I read a while ago about a missionary who had the opportunity to spend a few days with Mother Teresa in India. What impressed this missionary most was the extent to which Mother Teresa and her sisters cared for others. Together, they found a man dying in a street in Calcutta. They helped him as best they could on the street and then picked him up and brought him to their hospital where he was bathed and put into a clean bed. They were too late, though, and the missionary and Mother Teresa both knew it. They knew that the man wouldn’t live but they were rewarded by what he said. “I’ve lived in the streets of Calcutta like an animal,” he said, “but,” he said, looking around at his clean room and his clean bed, “I’m going to die here like an angel.” Mother Teresa then quoted the words of another Teresa, St.
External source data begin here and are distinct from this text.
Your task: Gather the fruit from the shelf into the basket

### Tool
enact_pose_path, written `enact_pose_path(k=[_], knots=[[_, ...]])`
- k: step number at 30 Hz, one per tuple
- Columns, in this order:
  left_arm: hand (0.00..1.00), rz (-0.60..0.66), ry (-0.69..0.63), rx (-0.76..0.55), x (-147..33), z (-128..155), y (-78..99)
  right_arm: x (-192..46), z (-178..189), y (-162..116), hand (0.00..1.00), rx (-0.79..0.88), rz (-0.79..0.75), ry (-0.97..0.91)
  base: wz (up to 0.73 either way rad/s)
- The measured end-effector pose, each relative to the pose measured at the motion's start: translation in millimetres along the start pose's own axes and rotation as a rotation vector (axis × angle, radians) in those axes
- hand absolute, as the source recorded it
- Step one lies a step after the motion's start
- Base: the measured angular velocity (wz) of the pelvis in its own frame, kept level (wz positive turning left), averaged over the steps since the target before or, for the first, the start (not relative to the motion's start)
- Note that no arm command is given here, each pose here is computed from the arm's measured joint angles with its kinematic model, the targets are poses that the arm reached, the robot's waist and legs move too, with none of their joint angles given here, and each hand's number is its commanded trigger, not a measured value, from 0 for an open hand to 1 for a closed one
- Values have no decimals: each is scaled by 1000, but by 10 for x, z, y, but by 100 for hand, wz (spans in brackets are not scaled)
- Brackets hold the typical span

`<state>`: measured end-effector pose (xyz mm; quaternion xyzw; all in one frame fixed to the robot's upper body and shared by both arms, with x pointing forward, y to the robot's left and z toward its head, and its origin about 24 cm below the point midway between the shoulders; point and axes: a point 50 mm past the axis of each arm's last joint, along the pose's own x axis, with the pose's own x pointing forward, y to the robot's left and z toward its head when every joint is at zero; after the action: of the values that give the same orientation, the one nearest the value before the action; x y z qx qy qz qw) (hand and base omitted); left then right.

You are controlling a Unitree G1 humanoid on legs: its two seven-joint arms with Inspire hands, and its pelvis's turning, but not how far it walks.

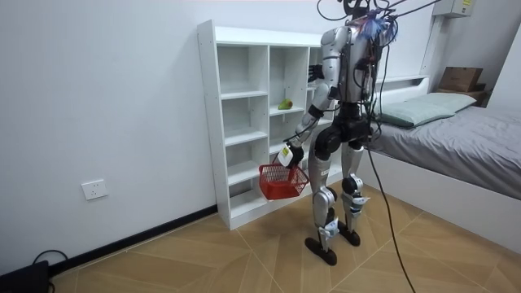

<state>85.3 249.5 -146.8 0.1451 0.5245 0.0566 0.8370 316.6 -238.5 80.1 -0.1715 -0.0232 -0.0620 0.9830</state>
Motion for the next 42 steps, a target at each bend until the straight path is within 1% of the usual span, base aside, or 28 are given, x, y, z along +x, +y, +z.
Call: enact_pose_path(k=[6, 10, 16, 21, 27, 31, 35, 42], knots=[[100, -24, 2, 0, 3, 1, -12, 98, 156, 32, 0, -8, 18, -49, 4], [100, -25, 8, 0, -4, -25, -17, 98, 110, 30, 0, -7, 16, -19, 6], [100, -16, 46, 0, -29, -143, -13, 92, -2, 15, 0, 9, 5, 45, 4], [100, 4, 71, 4, -49, -215, 17, 97, -15, -100, 0, 20, -16, 56, 11], [100, 9, 86, 14, -67, -260, 34, 128, -134, -130, 0, 44, -29, 126, 7], [100, 15, 99, 17, -84, -308, 51, 149, -136, -137, 0, 60, -34, 133, 6], [100, 17, 106, 22, -94, -337, 62, 246, -89, -182, 0, 62, -56, 137, 0], [100, 23, 138, 37, -138, -458, 74, 251, -74, -273, 0, 30, -98, 134, 1]])
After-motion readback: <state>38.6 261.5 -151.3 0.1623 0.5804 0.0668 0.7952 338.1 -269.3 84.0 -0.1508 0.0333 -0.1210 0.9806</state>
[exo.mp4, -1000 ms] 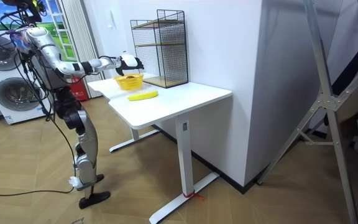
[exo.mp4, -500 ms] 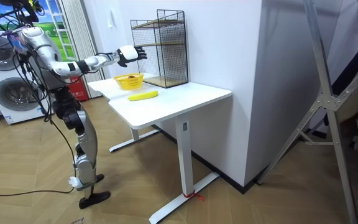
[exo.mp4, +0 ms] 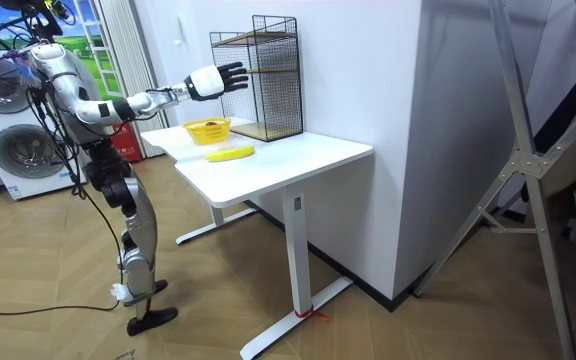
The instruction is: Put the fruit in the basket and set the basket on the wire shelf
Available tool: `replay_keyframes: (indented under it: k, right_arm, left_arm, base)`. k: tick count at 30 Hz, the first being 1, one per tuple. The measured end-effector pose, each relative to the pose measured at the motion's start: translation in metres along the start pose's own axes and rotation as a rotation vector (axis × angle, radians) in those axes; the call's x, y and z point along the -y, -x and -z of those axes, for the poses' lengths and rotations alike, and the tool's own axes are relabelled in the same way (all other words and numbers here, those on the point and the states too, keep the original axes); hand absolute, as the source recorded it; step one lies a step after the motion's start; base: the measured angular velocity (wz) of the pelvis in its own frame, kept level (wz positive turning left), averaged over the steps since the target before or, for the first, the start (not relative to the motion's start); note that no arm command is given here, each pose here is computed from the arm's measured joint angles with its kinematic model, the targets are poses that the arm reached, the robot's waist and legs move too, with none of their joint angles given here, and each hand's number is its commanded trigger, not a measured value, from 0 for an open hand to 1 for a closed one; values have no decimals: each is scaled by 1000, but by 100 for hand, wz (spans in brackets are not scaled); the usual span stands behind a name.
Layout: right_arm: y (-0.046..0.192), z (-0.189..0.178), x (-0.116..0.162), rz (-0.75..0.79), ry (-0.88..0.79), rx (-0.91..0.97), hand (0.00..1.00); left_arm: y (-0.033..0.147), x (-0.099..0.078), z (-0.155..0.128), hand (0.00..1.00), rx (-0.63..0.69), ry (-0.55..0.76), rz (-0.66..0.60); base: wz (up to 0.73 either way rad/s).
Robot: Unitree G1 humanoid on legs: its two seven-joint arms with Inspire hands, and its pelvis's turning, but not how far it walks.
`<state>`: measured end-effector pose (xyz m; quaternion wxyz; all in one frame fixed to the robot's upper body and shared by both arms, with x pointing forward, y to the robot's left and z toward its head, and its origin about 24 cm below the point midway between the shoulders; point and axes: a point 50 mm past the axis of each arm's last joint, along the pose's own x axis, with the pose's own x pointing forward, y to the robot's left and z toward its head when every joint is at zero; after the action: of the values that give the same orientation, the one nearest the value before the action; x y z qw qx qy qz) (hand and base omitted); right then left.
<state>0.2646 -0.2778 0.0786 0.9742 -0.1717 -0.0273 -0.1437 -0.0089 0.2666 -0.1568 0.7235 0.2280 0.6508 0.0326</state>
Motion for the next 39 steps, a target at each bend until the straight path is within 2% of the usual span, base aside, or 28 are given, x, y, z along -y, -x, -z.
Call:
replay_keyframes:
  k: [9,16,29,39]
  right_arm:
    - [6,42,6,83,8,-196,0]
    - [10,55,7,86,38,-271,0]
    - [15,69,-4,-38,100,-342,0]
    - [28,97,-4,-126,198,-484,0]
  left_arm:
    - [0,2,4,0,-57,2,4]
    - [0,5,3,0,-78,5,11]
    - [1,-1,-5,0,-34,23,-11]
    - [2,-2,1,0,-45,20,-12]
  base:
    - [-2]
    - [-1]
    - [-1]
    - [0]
Teresa of Avila, with words that she chose to live her life by: “Christ has no body on earth now but yours, no hands but yours, no feet but yours. Yours are the eyes through which to look out at Christ’s compassion to the world. Yours are the feet with which He is to go about doing good, and yours are the hands with which He is to bless us now.”
Friends, if you are going to share Christ, you need to go and you need to serve. You think about that this week. Amen!